Many search engines have two interfaces - one for simple keyword searching and another for more advanced queries using Boolean operators. Simple keyword search interfaces are located on the home page of each search engine, so these are the first interfaces that the user sees, and many users tend to use these by default rather than exploring the other options available. These interfaces generally provide a fast and easy to use tool for very simple WWW searching, but their use may be problematic given the size of the WWW and the generally diverse nature of material available.

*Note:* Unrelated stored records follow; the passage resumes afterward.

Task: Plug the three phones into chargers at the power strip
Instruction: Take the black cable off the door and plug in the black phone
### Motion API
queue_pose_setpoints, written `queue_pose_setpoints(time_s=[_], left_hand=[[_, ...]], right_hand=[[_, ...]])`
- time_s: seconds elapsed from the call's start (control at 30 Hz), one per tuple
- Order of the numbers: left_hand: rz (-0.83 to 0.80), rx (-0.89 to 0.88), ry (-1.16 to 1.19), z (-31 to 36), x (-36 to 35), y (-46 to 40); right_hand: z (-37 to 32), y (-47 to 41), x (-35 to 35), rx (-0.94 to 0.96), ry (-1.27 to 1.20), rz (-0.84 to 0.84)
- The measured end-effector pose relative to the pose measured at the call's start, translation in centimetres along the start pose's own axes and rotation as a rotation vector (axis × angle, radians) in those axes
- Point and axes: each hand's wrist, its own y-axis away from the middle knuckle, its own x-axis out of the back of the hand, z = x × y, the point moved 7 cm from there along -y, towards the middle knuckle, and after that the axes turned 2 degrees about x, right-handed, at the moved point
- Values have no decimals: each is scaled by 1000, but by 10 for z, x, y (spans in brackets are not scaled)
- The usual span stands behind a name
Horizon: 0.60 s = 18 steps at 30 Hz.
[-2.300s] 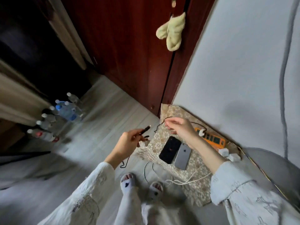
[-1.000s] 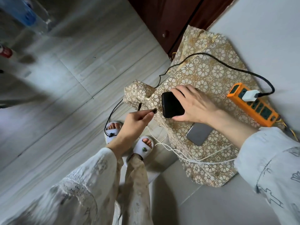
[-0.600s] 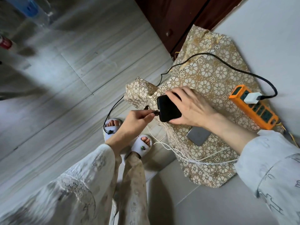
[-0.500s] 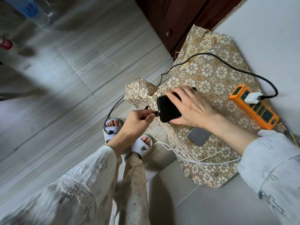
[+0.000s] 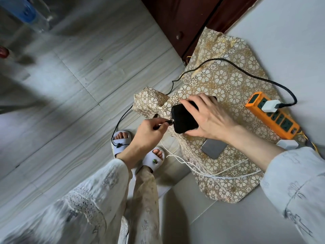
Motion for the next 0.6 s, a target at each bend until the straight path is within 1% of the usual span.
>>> queue_pose_setpoints(time_s=[0.07, 0.23, 0.33, 0.47, 0.6], left_hand=[[-10, -5, -47, 1, 0, -1], [-28, -65, -255, 7, 1, -4], [-35, -49, -259, 6, 2, -6], [-29, -9, -254, 6, -2, -4], [-64, 25, -244, 4, -10, -4]], right_hand=[[0, 0, 0, -1, 17, -1], [-4, -2, 2, 25, 57, 3], [-5, -5, 5, 30, 70, 5], [-5, -6, 7, 64, 104, -28], [-3, -3, 4, 92, 160, -79]])
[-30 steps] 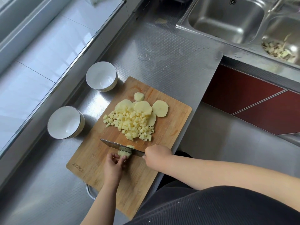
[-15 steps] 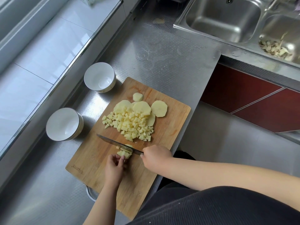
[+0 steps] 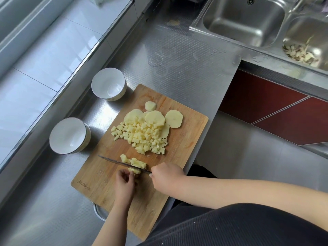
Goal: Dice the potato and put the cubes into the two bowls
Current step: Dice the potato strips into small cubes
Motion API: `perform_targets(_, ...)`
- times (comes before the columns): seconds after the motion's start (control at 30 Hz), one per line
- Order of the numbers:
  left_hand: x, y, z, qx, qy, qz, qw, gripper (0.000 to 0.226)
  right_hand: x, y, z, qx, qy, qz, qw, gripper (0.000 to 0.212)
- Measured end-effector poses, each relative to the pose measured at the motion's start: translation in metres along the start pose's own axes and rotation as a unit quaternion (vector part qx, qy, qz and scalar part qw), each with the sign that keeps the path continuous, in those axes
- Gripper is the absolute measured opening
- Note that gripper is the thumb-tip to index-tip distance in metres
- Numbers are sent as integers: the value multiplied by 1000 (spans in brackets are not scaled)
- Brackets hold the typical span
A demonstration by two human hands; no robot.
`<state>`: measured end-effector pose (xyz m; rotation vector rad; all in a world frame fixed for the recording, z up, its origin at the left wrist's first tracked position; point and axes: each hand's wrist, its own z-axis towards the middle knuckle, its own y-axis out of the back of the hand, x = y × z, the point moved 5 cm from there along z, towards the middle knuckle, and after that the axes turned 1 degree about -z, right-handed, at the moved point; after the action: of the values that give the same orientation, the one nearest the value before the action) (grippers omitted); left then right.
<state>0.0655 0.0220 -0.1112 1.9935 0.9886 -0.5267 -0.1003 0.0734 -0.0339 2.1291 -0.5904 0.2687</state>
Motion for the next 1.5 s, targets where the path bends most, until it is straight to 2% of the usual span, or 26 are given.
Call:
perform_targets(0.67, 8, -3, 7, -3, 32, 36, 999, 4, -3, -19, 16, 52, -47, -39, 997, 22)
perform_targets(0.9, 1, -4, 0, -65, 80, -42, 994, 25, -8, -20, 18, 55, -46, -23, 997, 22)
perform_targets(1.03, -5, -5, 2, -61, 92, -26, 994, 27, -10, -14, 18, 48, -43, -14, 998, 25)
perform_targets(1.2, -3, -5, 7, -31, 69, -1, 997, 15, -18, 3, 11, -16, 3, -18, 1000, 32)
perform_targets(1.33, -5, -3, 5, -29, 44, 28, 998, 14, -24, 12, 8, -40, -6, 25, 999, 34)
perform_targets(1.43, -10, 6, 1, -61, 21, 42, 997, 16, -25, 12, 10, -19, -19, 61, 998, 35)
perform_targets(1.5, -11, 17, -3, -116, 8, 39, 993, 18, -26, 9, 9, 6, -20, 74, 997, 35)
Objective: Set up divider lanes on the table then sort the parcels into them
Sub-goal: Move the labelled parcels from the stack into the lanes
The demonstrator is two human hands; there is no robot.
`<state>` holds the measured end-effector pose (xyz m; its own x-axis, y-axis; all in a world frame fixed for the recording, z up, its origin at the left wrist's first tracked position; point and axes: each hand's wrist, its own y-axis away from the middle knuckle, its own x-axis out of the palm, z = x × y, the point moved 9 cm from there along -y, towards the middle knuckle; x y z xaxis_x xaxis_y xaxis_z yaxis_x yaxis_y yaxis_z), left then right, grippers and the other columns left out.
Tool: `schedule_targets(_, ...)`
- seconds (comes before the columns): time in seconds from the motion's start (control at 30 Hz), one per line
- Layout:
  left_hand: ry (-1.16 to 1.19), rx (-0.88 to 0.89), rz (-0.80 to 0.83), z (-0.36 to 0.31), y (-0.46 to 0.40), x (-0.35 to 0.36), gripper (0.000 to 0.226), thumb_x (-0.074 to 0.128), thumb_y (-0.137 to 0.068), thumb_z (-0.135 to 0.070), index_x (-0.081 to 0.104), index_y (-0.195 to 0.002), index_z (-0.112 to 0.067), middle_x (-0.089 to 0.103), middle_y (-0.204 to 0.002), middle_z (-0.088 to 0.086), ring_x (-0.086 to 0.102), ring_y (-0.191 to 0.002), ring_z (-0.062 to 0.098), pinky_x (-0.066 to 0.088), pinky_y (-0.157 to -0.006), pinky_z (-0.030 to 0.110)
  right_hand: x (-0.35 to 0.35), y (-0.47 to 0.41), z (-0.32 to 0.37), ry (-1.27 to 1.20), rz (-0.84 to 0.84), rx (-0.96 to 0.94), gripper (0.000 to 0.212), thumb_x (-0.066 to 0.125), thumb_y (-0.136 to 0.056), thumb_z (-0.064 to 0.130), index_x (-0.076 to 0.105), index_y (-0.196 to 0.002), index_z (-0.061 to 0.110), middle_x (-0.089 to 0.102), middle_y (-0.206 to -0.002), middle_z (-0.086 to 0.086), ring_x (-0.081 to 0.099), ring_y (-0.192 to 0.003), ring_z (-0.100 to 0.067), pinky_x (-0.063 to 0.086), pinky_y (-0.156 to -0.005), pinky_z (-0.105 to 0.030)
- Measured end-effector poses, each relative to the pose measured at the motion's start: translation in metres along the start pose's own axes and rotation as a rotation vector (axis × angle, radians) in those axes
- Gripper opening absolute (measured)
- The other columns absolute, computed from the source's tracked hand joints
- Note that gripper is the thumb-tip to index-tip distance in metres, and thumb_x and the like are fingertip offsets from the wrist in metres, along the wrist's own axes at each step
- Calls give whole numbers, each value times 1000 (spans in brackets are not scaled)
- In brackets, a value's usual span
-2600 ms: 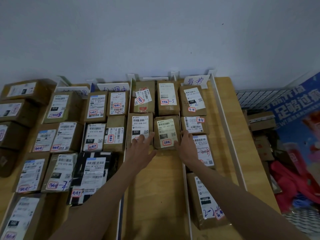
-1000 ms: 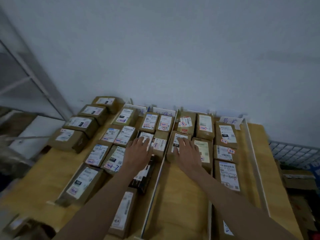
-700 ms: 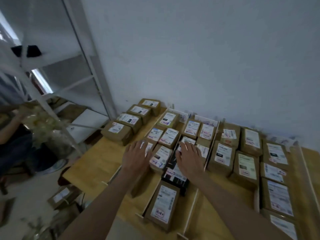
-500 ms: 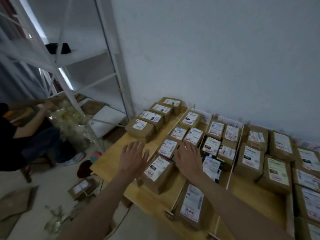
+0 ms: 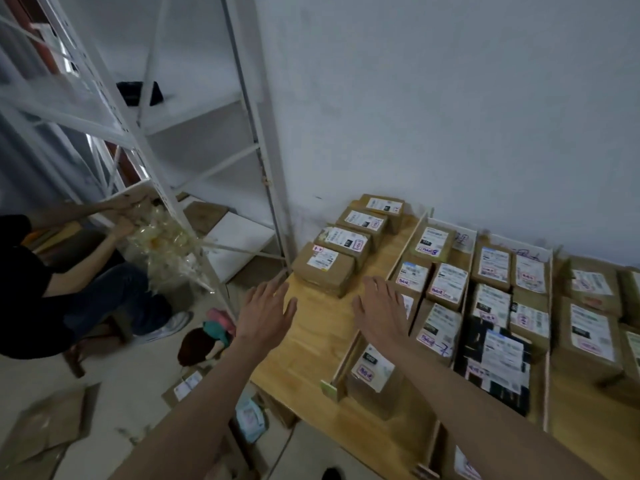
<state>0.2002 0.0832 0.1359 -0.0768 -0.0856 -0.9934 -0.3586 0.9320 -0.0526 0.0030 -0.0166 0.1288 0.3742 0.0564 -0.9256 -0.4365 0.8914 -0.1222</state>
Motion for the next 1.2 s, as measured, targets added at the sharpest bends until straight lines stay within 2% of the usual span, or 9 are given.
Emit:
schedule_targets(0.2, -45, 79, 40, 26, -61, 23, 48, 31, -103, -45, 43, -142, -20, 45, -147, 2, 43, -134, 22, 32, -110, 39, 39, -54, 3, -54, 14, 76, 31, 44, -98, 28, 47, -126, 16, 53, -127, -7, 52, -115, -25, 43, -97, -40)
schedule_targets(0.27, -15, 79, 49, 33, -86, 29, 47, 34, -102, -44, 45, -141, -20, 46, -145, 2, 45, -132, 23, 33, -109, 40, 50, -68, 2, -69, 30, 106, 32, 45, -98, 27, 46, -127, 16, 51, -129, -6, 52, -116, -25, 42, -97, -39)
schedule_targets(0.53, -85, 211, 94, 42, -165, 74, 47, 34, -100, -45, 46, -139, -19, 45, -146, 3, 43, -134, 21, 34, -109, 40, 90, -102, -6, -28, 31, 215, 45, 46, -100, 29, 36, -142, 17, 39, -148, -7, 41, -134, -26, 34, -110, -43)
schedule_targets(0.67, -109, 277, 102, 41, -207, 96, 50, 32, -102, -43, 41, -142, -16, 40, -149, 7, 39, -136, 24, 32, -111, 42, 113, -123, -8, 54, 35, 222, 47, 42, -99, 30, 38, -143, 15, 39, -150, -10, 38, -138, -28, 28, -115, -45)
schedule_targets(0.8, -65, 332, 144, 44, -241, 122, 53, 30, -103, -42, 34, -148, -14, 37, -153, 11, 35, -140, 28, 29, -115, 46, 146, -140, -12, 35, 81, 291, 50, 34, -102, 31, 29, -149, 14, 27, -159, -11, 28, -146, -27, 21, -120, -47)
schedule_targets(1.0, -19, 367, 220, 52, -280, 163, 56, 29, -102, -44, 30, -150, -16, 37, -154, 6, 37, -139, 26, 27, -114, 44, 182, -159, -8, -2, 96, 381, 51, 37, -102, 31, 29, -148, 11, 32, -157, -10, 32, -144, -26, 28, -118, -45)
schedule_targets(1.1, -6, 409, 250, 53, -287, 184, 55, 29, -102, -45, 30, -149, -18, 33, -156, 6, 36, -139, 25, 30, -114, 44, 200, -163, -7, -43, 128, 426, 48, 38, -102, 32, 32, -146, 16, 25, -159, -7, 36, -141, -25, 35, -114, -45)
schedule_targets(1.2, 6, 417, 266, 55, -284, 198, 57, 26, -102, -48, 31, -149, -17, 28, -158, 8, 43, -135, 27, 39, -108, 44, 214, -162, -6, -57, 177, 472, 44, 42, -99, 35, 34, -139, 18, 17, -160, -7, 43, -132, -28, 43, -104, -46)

Each search engine has its own distinct features and capabilities. In most cases instructions for using the search engine are included somewhere on the site. These instruction may contain unfamiliar terms that relate to specific functions. Here are the definitions for seven common functions (not all search engines provide all the functions defined).
Natural Language Queries: For novice Internet users, this is probably the easiest way to search the Web. Users enter questions in natural English, and the server software extracts relevant keywords to create a database query. For example, the phrase "Find pages about INEQUALITY, labor market, or segmentation" would resolve into the individual keywords INEQUALITY, labor, market, and segmentation.

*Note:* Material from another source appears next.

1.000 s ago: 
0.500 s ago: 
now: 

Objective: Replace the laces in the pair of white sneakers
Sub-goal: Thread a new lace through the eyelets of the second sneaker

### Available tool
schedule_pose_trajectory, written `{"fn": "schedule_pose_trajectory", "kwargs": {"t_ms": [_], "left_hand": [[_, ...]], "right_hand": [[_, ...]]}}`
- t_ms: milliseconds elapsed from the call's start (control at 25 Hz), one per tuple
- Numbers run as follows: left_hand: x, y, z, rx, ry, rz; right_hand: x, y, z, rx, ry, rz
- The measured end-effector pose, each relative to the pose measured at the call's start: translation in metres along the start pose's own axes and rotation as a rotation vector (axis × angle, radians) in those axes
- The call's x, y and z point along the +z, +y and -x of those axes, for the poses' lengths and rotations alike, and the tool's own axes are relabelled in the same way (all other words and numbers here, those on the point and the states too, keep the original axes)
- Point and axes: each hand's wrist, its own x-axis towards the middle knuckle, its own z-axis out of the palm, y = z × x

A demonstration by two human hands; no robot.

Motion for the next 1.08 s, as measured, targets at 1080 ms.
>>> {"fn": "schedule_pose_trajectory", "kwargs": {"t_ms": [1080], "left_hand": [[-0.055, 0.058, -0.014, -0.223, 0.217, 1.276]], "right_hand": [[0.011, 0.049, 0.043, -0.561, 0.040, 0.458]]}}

Boolean Searching: Allows terms to be put into logical groups by the use of connective terms. One of the most popular ways servers handle multiple keywords is by linking each with a Boolean AND or Boolean OR. For example, cats AND dogs narrows a search. Cats OR dogs broadens a search. Cats NOT dogs narrows a search. Each service explains its connective terms for Boolean searching in its help or FAQ file. Some systems are defaulted to a certain connective term without the use of that term. So in some cases cats dogs is treated as cats OR dogs.
Keyword Controls: Rather than requiring some relation between keywords, some search engines allow each keyword to be qualified individually. Each keyword in the query can be prefixed with special characters like + or - to indicate that they are required (much line Boolean AND) or that they are required not to be in the document. Often, unqualified keywords are linked a Boolean OR by default. For example, the Keyword Control query "inequality, labor, market -income +rights" is equivalent to the Boolean "(inequaliy OR labor or market) AND (NOT income) AND rights".

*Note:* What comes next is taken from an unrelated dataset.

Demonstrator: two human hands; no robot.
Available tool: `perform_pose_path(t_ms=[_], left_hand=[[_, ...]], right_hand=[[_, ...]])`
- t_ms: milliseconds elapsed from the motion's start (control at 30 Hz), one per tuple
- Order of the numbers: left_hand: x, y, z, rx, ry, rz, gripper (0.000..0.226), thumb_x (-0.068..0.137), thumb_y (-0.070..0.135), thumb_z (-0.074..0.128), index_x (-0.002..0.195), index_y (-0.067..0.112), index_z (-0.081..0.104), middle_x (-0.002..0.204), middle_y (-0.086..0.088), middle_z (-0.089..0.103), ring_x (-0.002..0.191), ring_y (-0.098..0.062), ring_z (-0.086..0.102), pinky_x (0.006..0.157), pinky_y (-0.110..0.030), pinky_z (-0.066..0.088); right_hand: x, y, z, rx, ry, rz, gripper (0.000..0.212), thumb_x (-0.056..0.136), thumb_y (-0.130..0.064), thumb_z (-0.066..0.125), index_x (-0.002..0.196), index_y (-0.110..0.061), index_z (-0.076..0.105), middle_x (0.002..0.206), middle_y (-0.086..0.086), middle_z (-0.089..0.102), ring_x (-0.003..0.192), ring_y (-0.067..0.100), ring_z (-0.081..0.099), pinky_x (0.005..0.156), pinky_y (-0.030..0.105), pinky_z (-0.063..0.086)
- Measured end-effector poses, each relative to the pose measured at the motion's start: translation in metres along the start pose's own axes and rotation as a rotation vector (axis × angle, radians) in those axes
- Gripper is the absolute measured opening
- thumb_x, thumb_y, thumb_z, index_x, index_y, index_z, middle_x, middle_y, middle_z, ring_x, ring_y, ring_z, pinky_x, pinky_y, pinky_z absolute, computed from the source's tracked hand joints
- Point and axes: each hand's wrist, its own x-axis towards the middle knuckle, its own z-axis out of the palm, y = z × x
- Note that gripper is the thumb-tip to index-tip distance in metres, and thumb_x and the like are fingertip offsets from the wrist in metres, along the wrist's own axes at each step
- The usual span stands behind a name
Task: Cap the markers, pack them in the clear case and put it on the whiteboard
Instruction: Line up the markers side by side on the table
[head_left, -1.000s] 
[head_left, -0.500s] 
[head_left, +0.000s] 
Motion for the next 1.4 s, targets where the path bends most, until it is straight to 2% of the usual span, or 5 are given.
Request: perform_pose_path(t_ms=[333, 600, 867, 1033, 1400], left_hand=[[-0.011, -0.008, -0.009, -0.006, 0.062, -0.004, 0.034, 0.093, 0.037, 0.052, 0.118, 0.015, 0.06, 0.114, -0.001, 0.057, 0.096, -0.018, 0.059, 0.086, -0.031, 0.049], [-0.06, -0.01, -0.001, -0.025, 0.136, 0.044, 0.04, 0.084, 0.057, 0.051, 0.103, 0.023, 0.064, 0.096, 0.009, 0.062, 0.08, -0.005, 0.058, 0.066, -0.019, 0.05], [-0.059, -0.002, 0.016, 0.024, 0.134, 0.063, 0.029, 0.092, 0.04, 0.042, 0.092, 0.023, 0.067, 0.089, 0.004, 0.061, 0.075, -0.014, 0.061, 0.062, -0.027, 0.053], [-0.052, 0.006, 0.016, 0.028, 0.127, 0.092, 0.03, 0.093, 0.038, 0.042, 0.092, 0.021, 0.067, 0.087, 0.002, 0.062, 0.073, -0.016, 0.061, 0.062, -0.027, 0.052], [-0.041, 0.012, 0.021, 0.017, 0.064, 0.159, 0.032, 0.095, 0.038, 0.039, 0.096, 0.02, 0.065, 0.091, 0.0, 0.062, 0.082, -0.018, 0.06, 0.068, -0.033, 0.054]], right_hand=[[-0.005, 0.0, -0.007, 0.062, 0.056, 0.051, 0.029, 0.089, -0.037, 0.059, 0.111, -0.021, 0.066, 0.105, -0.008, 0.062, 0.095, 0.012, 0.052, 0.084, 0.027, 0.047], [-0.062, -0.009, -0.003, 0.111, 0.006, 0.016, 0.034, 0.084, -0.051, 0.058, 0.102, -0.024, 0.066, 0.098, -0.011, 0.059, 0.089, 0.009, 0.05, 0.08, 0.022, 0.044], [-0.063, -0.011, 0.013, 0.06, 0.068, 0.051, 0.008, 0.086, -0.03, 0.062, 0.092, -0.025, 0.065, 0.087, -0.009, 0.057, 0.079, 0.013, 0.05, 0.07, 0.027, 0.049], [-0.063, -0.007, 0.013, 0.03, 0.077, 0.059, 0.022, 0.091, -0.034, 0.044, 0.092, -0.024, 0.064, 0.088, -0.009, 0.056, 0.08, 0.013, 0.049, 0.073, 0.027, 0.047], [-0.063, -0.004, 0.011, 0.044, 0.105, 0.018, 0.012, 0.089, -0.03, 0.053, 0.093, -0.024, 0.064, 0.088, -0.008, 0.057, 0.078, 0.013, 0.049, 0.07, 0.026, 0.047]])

Keyword in context (KWIC): These searches will return the key word and N words near the key word to give the user the context in which the key word was found.
Phrase Searching: Allows searching of phrases when available. Some systems can be confusing if you think that "Rural Sociology" is searching the two words together as a phrase, when in fact the engine is searching Rural OR Sociology.
Proximity Searching: Allows searching of one term within N words of another term, narrowing the search.
Relevance Feedback: Attempts to measure how closely the retrieval matches the query, usually in quantitative terms between 0 and 100 or 0 and 1,000.
Truncation Searching: Allows searching on different word endings or plurals with the use of a truncation wild card symbol (a sort of suffix management on keywords). This helps users to get the most for their queries by generalizing each keyword to its roots, and expanding the search to include all forms of that root word. For example, if the truncation symbol is *, then the search term econ* will return items that contain economics, economy, economic, and econometric. Car* will return items that contain cars and cartoon, so it is advisable to use truncation symbols judiciously. Most servers perform the truncation automatically according to their own rules. Some servers allow the users to choose which words are truncated, typically by appending a * character to the end of the root word. See individual help files for the specific truncation symbol used with each engine, when available.